La Pared – Fotografía de Superkas83 bajo licencia CopyLeft
Hace poco hablaba con un compañero por twitter (@eraser) y teníamos una de esas conversaciones particulares sazonadas por nuestras ocupaciones y cosas propias del día. Él con sus hijos preparaba una sesión veraniega de piscina mientras yo escribía. Al mismo tiempo seguíamos el flujo de twitter y su pulso particular, la “macro conversación”.
Dentro de las cosas que hablamos fue de lo que llamamos “no conversation, no fun”, expresión que resume de manera precisas nuestra aproximación al uso de Twitter. Curiosamente, todavía hay personas que reclaman que Twitter no es un chat. Y estoy completamente de acuerdo con ellos: no es un chat, es un macro-chat. Miles de conversaciones simultáneas, hilos que tejen ideas y ventanas extraordinarias para relacionarse con las personas. Insisto es mucho, mucho mejor que un chat. Y eso es simplemente extraordinario.
En el otro extremo de esta historia aparecen los que hablan en una sola dirección y en un solo sentido (personas, instituciones y/o empresas), olvidando que el estado actual de la red y su utilidad se debe eminentemente a la participación de los usuarios, pues sin usuarios la Web 2.0 simplemente no existiría.
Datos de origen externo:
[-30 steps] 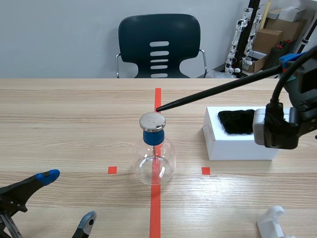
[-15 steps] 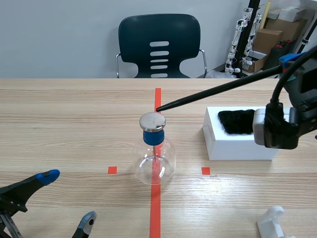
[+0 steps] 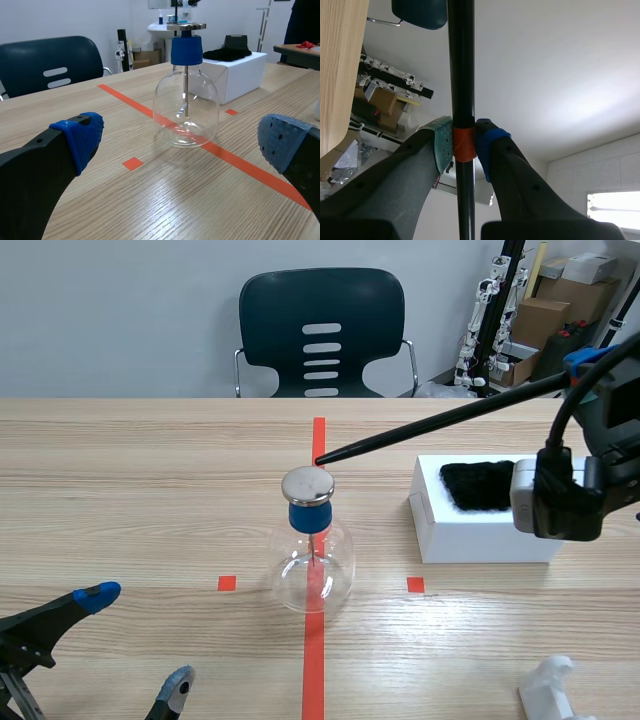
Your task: Do the electroscope experiment. hold the rod still at the electroscope
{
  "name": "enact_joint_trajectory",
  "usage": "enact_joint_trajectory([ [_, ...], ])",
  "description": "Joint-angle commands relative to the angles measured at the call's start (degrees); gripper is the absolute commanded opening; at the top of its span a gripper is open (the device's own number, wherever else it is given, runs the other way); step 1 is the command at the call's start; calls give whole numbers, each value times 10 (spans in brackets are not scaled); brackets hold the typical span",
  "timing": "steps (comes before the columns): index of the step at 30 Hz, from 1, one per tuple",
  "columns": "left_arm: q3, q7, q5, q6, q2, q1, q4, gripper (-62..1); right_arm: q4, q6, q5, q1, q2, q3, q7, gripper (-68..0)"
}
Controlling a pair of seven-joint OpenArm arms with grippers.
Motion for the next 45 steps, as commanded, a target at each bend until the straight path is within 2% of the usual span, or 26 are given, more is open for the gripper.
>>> enact_joint_trajectory([
  [1,-1,-12,-3,-2,0,0,7,14,8,-9,-2,9,6,3,-7,-665],
  [21,-1,-12,-3,-2,0,0,7,14,8,-9,-2,8,6,3,-6,-665],
  [25,-1,-12,-3,-2,0,0,7,14,17,-24,24,0,7,14,-5,-665],
  [32,-1,-12,-3,-2,0,0,7,14,84,-24,101,-83,9,117,20,-665],
  [35,-1,-12,-3,-2,0,0,7,14,98,-31,143,-125,-3,174,33,-665],
  [38,-1,-12,-3,-2,0,0,7,14,100,-54,186,-170,-33,241,74,-665],
  [45,-1,-12,-3,-2,0,0,7,14,100,-59,285,-252,-127,385,215,-665],
])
Surgen entonces una pregunta fundamental: ¿basta con abrir una cuenta en Twitter, Facebook o en cualquier otra red social para ser parte real de la vida en red? No parece ser así. Justo cuando la tendencia apunta a “formar” comunidades a través del uso de las nuevas tecnologías, empeñarse en vivir a solas equivale a estar hablando a la pared. Y, las paredes, no contestan.